Medical reporter Charles Ornstein writes about the agonies and indecisions surrounding his mother's end-of-life-care and passing. In my own case, I was quite prepared to make the critical decision and indeed, was standing by and thinking it was imminent on several occasions. And the reason I was prepared was that my mother had explicitly told me, over and over, that she didn't want to be kept alive on a technicality. One way she said it was, "If all I'm able to do is breathe, I don't want to be breathing."
That helped me know what to do. So did a conversation I stumbled into one day with my own doctor, a very wise man and not just about things of a medical nature. He said, approximately…
I've seen it time and again. The patient's case is hopeless. They have zero chance of living anything other than a life in a nursing home strapped to a machine, barely or wholly unaware of where they are. They've made it very clear that they don't want to be kept "alive" that way and all the proper forms have been signed that give the Loved One the power to say, "Discontinue treatment."
But the Loved One doesn't do that. They think they're overriding the patient's wishes out of love for them but actually they're putting their own wishes ahead of the patient's. They're afraid that they won't be able to live with the decision or that others will criticize them for killing their mother or father. If they stand to inherit a lot of money, they worry that the police will start investigating. Often, they're emotionally unable to deal with the medical realities and they insist, "No, no, I have a hunch" or sometimes it's a message from God or a belief that ending a life, even the kind of life the patient didn't want, is murder. There are also some people who just plain have trouble making any kind of important decision in their lives and this one seems too important for them to make.
So they ignore the realities and the patient's wishes and they tell themselves they're doing so "for them." But they're actually doing it for themselves.
Mr. Ornstein's article has a lot to do with the costs of keeping people arguably alive past the point of hopelessness…and that is a concern. My father, when he had his penultimate heart attack, was worried sick (let's say "worried sicker") about what taking care of him would do to his wife, personally and financially. He'd had to witness what happened with a pair of neighbors who I think I've written about here at some point. They were as nice and ideal a couple as you could ever find but when the man went utterly senile, taking care of him pretty much wiped out the family savings and the physical labor and exertion pretty much killed his beloved spouse. My father thought, as did we all: What a horrifying thing to do to the person you love most in the world…to essentially make them destroy their life taking care of you when you oughta be dead. I will always believe my father to some extent willed himself to die rather than do the same thing to my mother.
He was not so much worried about the cost of hospitalization. He had great insurance…a plan so good you couldn't get it today. He just thought what a pain it would be to take care of him when he couldn't take care of himself, and how expensive it would be to hire caregivers, remodel the house to accommodate his new needs, etc. I don't think he could possibly have gotten any better if he'd felt it was at the expense of his wife's health and monetary security.

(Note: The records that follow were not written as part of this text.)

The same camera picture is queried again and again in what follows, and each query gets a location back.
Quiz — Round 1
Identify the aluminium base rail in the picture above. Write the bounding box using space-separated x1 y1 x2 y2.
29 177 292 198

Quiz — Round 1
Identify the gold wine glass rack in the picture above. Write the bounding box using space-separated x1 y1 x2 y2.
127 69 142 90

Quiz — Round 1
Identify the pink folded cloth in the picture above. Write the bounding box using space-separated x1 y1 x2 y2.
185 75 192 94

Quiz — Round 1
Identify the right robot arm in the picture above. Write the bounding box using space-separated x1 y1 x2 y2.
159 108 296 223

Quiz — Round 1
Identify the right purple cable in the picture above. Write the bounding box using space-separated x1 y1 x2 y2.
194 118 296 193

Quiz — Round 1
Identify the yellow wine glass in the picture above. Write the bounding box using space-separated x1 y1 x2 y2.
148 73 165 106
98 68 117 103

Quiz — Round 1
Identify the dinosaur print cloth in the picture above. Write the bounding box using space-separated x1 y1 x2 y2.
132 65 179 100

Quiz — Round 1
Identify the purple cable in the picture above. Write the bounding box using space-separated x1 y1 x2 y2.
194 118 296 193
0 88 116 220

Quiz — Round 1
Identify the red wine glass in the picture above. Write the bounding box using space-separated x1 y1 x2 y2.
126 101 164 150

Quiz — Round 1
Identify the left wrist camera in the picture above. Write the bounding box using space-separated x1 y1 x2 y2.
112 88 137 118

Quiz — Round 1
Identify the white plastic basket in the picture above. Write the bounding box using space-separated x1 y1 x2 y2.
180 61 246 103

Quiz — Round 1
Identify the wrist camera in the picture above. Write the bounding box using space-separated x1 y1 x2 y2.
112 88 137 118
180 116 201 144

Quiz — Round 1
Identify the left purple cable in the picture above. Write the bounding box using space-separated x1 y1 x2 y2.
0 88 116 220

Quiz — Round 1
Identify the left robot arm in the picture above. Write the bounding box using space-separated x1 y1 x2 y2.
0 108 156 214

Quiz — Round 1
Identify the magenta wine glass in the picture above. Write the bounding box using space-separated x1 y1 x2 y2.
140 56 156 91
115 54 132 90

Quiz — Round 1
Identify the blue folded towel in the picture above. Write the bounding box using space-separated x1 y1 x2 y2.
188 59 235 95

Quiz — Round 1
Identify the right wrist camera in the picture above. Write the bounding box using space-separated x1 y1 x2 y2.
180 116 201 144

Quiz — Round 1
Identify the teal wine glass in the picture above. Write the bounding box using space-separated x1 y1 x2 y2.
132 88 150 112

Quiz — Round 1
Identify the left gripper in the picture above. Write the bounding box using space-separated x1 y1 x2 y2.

Some of you may remember the Terri Schiavo matter of not long ago. A lot of those who thought the most important issue in the nation was to keep that woman alive — even ignoring others in similar or more "saveable" conditions — would like to forget it. What struck me at the time was how little the controversy had to do with Ms. Schiavo; how she'd merely become a prop in whatever remained of her alleged life. It was all about what was good for those around her, either in terms of their own lives or in how they could use her to demagogue some issue.
I suppose I was fortunate that I didn't have to make The Ultimate Decision, though I came close and was quite prepared. I'd decided that it was too simple to just say, "It's not about me. It's about what she wants." It wasn't even, "It's not about me. It's about what she wants, assuming I'm satisfied she would still want it when she's unable to rescind that wish." It was, I came to believe, at least a little about me in that what she least wanted (and would have hated more than anything) was to be a crippling burden on my life. She had reached the stage where she didn't want to live and felt that having birthed and reared me, she was now a destructive presence in my life and ashamed to be that. I have the feeling that when she realized she was dying, among her last thoughts was, "Good. Now, Mark won't have to tell them to turn off the machines." That's a great mother for you.